There are two killer features on the new bracelet: firstly, quick-release tabs; and secondly, a quick, easy and well-concealed micro-adjustment system.

The end links contain the quick-release tabs – just a quick squeeze allows you to take the bracelet off with ease; now strap changes are a matter of minutes rather than painfully trying to remove the bracelet. Plus, no tool markings from the inevitable slipping. I think because of this, the end links aren’t as tight as usual; there has to be a tiny amount of play for the quick release bracelet to be easy to use.

The links have received a favourable redesign too; with a wider centre link which provides a more modern look. They’re completely brushed to hold off any scratches for as long as possible.

The buckle is simple but chunky, with a button either side to realise. It’s also fully brushed, so it’s less likely to pick up scratches (although mine has got a few already). There’s an indent either side to continue the line break of the outer links, and the twin flags motif is deeply engraved near the top.

The micro-adjustment system is great: I’ve found myself using it several times during the heat of the summer when my wrist expands and contracts in size. Just a quick slide of the button and you can readjust the positioning of the bottom link to give you a good few millimetres adjustment. I’ve found it works perfectly to get the right fit.

The movement

The movement powering the Christopher Ward Trident Mk3 600 is the Sellita SW200-1. Hidden away behind the closed caseback, it’s a clone of the effervescent ETA 2824-2, but with an extra jewel.
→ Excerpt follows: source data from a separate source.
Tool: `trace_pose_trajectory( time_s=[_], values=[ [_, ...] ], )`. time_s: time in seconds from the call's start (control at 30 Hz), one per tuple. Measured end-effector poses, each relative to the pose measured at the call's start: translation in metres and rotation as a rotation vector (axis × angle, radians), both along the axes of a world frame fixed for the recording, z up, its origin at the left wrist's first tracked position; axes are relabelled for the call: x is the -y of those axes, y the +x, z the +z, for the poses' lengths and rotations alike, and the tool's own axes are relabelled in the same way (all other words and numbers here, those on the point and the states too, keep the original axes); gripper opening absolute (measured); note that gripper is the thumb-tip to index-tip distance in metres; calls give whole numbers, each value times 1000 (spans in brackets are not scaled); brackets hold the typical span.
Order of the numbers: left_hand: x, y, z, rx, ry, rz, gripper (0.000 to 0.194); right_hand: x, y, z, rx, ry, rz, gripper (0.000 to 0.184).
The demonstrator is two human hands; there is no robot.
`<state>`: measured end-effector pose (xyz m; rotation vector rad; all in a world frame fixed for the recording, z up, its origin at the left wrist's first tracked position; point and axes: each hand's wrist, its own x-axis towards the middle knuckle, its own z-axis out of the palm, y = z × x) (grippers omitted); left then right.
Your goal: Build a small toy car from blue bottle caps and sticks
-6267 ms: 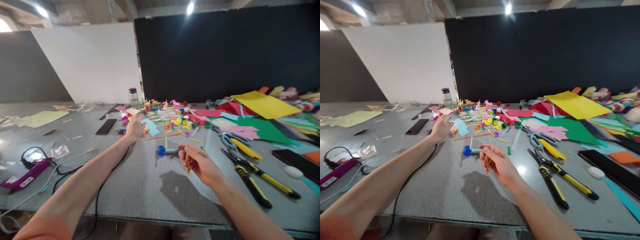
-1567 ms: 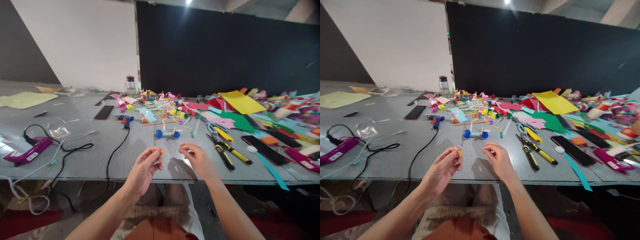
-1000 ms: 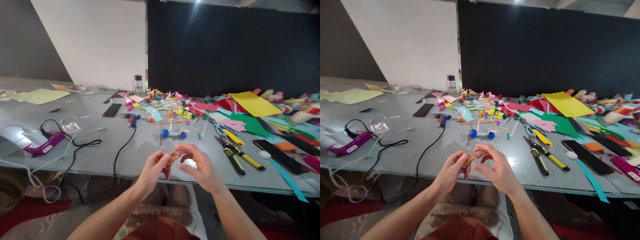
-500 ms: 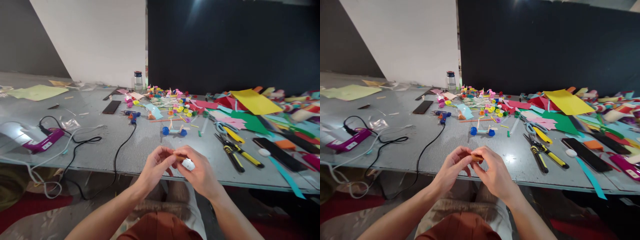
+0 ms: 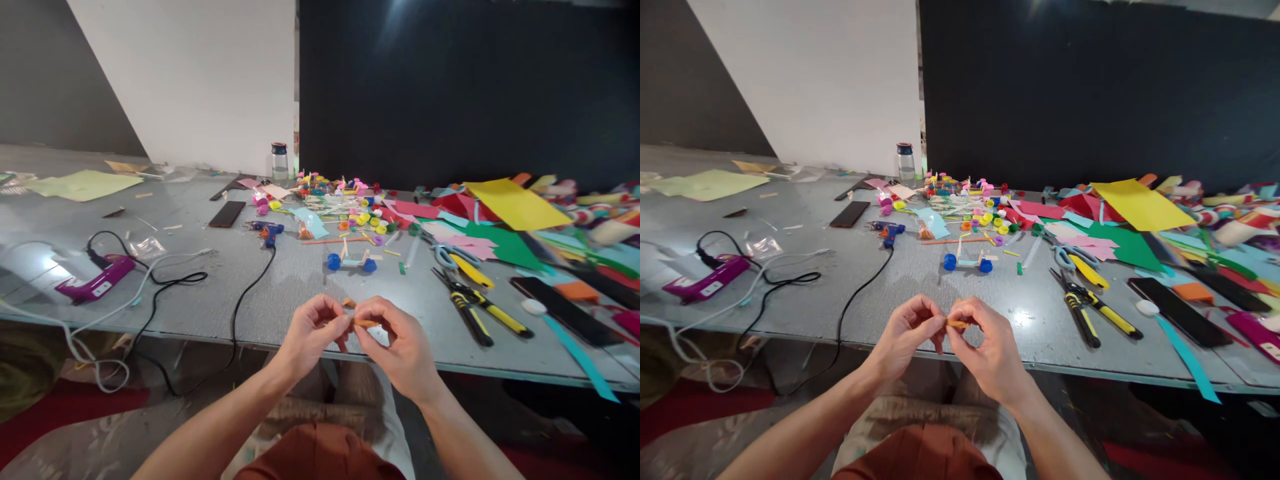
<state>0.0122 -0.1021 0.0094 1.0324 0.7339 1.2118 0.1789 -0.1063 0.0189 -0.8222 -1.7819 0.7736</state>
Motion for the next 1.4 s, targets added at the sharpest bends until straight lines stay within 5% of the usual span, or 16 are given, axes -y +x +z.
trace_pose_trajectory(
  time_s=[0.2,0.33,0.5,0.73,0.93,1.23,1.4],
  values=[
    [-11,-7,-6,168,-110,176,22,-4,14,-10,-279,-31,-186,11],
    [-15,-10,-9,269,-227,153,22,-10,22,-11,-334,-48,-263,7],
    [-13,-5,-6,404,-344,19,12,-15,21,-12,-208,-110,-191,8],
    [-13,-5,-6,416,-316,91,12,-35,21,-20,-1,-160,-124,19],
    [-17,-11,-4,487,-348,84,19,-45,20,-21,-151,-309,-74,16],
    [-25,-11,-3,419,-355,87,4,-49,18,-29,-382,-524,50,11],
    [-23,-3,-1,353,-361,72,39,-46,11,-28,-508,-507,108,10]
  ],
)
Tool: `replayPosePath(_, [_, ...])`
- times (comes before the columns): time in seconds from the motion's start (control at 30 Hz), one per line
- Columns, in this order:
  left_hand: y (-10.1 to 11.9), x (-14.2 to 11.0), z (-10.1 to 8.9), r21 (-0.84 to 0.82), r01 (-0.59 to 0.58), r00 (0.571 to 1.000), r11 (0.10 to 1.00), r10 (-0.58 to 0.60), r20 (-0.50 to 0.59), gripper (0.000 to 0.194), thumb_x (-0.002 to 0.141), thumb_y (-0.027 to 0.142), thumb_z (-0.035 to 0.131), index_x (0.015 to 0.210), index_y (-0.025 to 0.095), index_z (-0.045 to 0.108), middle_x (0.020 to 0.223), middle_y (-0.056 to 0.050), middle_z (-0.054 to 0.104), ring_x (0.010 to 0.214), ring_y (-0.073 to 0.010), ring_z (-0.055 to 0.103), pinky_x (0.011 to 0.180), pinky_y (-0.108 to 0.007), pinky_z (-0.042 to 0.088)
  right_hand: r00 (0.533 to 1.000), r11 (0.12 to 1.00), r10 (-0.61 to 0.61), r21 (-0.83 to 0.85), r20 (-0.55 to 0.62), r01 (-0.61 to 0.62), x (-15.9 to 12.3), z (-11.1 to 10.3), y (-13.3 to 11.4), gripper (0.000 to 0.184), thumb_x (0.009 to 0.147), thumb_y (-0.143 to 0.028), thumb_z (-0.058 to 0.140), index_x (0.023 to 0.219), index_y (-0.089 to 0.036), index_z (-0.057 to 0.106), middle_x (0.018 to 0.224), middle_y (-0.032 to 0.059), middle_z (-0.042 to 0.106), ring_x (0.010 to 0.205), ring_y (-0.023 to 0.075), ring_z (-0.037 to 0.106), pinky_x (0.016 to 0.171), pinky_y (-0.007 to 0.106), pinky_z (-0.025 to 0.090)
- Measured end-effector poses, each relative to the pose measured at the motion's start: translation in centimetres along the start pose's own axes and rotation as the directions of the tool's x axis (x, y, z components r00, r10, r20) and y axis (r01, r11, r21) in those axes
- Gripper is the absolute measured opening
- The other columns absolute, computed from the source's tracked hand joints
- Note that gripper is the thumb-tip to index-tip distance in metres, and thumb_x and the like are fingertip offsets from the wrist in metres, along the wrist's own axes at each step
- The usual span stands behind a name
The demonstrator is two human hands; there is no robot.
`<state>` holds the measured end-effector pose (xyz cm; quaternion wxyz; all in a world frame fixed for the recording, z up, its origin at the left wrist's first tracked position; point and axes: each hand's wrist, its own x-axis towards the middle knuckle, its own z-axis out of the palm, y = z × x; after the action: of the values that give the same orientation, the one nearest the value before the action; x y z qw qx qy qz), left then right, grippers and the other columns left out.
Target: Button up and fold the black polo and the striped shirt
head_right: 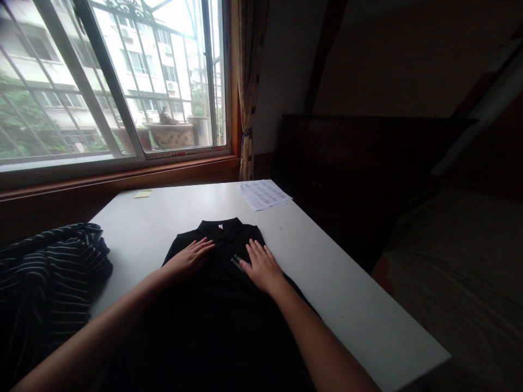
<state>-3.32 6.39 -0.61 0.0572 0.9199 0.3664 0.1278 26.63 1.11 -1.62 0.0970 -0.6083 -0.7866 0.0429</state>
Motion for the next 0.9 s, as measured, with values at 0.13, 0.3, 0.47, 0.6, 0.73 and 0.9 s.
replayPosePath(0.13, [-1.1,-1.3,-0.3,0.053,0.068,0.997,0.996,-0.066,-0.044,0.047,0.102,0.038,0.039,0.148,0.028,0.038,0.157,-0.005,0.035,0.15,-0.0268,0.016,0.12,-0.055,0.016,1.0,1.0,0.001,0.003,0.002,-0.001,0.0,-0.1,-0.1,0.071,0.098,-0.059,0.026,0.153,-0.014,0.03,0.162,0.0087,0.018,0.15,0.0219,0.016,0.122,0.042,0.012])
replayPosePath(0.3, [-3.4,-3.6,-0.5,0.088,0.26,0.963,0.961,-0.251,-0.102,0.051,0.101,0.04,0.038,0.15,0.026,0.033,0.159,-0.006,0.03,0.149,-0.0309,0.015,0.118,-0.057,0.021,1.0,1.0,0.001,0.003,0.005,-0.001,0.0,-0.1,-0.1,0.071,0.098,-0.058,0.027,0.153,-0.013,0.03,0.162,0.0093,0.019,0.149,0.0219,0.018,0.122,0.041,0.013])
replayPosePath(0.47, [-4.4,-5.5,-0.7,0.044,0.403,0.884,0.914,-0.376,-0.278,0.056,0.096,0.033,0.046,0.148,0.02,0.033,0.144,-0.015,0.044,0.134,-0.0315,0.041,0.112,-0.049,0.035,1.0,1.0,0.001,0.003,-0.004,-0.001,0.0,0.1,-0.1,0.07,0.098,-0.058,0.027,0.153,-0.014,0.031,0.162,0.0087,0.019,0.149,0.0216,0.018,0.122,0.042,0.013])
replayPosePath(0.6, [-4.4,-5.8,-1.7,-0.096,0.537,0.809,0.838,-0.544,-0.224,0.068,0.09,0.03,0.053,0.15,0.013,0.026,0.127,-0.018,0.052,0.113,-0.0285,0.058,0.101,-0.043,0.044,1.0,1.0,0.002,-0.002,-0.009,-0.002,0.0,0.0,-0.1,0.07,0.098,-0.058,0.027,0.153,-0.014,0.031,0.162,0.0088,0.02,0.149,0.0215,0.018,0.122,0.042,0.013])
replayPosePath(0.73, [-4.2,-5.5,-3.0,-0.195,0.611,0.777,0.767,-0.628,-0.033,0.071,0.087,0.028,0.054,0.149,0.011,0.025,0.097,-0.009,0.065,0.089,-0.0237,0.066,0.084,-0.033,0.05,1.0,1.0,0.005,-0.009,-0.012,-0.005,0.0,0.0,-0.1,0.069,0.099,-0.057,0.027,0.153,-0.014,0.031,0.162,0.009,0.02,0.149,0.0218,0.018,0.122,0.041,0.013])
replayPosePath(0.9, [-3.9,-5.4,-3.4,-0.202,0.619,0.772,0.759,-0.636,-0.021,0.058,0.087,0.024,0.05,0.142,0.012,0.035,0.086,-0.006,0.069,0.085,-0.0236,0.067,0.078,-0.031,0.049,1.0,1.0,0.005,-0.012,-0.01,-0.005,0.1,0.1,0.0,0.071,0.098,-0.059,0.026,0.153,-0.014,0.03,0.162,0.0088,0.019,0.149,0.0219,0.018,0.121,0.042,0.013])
Now that ETA is starting to stop providing the 2824-2 and other movements to manufacturers who aren’t within the Swatch group, Sellita is one of the best alternatives to go for.

It has all the same specs: 28.8k bph (8 ticks a second), ~40-hour power reserve, hacking second hand, auto and hand winding capabilities. This one is coming at a reasonable +7.3 sec/day.

Final comments

When you consider the fact that everything is rebuilt to a much higher quality, the extra £100 from the Trident v2 doesn’t seem that much.

The attention to detail is sensational. I have heard about some QC issues and also timings; however there’s nothing wrong with mine so hopefully, they’ll get ironed out as time goes on. After all, the model has only been out for a matter of months; and I understand that Christopher Ward simply didn’t expect the sheer success and popularity of the Mk3 that it has received – so they’re playing catch up to demand.

The Christopher Ward Trident Mk3 looks fantastic; feels excellent quality in the hands, and is truly a premium dive watch. I adore it and can’t think of a more luxurious watch for the price.